* To do *
Find the string "robot" in the entries and copy each line that has it.

* Data records *
# # #

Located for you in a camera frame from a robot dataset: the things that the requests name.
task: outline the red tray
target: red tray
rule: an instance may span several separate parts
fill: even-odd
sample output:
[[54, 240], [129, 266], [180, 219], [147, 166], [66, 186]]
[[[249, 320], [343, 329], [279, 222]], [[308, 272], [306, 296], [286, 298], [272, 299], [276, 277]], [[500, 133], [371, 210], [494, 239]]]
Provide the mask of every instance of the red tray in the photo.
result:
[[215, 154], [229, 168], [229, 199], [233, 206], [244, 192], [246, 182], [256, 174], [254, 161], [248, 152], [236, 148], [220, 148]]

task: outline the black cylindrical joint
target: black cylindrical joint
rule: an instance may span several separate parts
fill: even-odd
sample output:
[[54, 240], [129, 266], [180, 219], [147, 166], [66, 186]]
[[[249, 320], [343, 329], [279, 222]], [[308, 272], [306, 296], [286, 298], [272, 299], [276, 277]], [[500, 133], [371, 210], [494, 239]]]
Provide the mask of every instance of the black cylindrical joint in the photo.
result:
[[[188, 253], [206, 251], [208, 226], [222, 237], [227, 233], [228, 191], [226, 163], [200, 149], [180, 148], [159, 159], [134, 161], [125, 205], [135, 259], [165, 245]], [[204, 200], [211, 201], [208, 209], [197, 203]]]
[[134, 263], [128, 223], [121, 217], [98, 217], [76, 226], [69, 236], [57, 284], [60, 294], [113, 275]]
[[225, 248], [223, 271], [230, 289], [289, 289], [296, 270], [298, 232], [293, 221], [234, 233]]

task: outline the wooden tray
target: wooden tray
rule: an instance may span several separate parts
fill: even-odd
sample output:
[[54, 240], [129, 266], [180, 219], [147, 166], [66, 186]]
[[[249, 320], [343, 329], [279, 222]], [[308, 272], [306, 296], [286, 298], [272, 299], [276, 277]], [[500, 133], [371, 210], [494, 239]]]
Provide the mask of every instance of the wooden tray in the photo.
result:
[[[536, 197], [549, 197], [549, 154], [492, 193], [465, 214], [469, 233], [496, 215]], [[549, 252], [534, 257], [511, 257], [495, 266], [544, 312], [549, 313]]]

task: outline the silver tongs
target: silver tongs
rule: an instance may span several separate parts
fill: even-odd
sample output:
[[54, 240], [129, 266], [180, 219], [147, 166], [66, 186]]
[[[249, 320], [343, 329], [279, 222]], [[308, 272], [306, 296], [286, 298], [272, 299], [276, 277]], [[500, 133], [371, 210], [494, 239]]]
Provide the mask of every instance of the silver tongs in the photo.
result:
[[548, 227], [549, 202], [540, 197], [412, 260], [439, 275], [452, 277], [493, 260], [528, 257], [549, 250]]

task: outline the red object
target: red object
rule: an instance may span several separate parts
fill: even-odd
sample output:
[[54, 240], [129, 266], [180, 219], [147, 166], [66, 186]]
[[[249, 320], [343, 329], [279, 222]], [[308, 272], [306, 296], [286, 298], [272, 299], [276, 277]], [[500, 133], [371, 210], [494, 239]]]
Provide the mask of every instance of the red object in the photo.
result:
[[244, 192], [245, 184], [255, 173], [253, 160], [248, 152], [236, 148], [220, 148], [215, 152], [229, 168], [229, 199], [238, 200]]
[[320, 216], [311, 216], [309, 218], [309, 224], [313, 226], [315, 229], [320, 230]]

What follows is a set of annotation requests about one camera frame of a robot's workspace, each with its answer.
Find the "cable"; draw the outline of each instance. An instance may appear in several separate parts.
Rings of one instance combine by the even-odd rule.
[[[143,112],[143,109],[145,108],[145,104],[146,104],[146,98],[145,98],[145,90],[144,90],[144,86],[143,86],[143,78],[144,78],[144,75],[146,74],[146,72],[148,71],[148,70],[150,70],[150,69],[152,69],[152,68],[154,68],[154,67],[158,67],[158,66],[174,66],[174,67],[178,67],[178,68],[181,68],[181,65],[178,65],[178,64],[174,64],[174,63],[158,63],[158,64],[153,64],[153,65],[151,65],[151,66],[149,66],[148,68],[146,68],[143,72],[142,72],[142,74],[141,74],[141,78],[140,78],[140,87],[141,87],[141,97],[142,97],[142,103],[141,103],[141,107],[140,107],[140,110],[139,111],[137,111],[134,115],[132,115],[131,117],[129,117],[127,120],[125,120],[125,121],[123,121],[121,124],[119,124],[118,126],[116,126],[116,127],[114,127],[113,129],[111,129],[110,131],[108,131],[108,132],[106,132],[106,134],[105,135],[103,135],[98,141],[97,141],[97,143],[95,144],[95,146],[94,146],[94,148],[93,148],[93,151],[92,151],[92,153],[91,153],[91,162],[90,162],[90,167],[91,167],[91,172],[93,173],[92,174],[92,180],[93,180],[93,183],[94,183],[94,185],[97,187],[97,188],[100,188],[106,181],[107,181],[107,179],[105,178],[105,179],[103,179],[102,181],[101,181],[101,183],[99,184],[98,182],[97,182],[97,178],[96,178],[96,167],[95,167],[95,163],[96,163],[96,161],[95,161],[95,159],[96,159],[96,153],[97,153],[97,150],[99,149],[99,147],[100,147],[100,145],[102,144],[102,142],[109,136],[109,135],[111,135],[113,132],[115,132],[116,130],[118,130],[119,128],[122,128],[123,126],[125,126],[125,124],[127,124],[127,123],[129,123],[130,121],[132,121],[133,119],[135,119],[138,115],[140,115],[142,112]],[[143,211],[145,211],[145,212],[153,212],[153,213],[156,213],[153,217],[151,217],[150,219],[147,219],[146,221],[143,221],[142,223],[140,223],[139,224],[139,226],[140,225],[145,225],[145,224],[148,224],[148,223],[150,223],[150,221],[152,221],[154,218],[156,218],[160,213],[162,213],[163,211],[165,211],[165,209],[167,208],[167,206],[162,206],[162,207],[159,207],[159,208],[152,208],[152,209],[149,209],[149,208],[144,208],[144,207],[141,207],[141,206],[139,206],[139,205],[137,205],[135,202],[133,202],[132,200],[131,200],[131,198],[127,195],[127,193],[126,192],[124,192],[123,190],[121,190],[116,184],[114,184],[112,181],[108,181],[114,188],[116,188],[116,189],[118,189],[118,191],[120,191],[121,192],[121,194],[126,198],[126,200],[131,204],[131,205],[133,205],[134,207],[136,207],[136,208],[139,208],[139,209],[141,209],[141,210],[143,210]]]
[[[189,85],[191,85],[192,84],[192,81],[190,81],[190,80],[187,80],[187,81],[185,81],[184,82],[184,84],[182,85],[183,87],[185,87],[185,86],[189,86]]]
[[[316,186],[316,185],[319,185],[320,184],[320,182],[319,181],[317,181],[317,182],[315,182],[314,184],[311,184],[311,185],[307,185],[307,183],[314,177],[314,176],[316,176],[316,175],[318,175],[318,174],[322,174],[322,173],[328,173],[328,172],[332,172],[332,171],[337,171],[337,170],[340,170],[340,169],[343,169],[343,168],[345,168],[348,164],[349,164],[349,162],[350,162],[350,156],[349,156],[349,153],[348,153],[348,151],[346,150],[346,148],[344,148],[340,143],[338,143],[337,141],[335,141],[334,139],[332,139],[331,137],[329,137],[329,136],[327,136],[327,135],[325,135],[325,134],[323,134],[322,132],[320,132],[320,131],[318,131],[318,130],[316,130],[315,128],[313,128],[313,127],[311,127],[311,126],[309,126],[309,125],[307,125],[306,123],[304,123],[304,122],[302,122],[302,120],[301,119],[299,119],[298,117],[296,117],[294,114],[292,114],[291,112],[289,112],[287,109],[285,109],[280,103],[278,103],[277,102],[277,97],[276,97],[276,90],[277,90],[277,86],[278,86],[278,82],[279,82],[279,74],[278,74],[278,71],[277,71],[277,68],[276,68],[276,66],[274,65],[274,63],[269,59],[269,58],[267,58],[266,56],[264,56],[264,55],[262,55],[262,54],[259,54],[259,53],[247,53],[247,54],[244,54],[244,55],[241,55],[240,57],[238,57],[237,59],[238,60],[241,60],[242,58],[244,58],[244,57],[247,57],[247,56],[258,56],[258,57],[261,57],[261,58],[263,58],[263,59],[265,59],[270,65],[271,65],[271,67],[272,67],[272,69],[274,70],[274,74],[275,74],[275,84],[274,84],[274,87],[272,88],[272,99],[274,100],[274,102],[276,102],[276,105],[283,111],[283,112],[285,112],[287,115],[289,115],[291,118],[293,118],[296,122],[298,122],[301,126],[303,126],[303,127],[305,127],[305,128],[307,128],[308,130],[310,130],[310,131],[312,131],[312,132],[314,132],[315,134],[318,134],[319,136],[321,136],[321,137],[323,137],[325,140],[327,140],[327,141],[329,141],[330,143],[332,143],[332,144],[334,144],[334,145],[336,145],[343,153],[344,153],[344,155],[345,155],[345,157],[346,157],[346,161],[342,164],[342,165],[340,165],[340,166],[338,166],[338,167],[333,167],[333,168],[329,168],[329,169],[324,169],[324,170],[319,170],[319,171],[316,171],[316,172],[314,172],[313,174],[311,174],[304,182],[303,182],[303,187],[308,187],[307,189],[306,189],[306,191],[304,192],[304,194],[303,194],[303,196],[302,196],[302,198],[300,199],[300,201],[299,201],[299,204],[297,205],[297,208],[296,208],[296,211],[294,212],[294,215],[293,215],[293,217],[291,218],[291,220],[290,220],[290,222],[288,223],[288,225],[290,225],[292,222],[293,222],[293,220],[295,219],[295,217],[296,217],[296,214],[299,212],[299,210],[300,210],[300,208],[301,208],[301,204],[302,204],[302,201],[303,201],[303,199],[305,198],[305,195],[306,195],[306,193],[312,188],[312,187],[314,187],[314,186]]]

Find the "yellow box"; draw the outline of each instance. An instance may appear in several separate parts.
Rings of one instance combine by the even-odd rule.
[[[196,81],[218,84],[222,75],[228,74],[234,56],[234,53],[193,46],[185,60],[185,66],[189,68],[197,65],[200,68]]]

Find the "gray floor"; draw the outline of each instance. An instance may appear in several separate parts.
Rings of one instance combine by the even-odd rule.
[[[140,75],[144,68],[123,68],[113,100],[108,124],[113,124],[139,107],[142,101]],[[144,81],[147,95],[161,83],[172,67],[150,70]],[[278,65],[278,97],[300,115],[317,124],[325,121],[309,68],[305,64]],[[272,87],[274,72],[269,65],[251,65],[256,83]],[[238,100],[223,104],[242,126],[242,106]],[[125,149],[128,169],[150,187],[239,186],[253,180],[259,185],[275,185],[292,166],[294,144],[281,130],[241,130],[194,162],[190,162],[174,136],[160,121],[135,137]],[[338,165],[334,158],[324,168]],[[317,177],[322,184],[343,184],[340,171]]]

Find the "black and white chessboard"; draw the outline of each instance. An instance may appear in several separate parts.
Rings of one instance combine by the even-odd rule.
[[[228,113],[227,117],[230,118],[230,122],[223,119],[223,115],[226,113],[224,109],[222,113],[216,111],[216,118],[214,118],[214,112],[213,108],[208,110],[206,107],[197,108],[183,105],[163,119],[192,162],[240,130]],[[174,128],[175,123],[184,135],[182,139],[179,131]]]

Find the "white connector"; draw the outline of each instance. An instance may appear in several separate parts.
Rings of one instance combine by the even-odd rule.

# # #

* Answer below *
Located for you in a camera frame from a robot dataset: the things that the requests name.
What follows is a set of annotation requests about one camera frame of a robot's workspace, each with its answer.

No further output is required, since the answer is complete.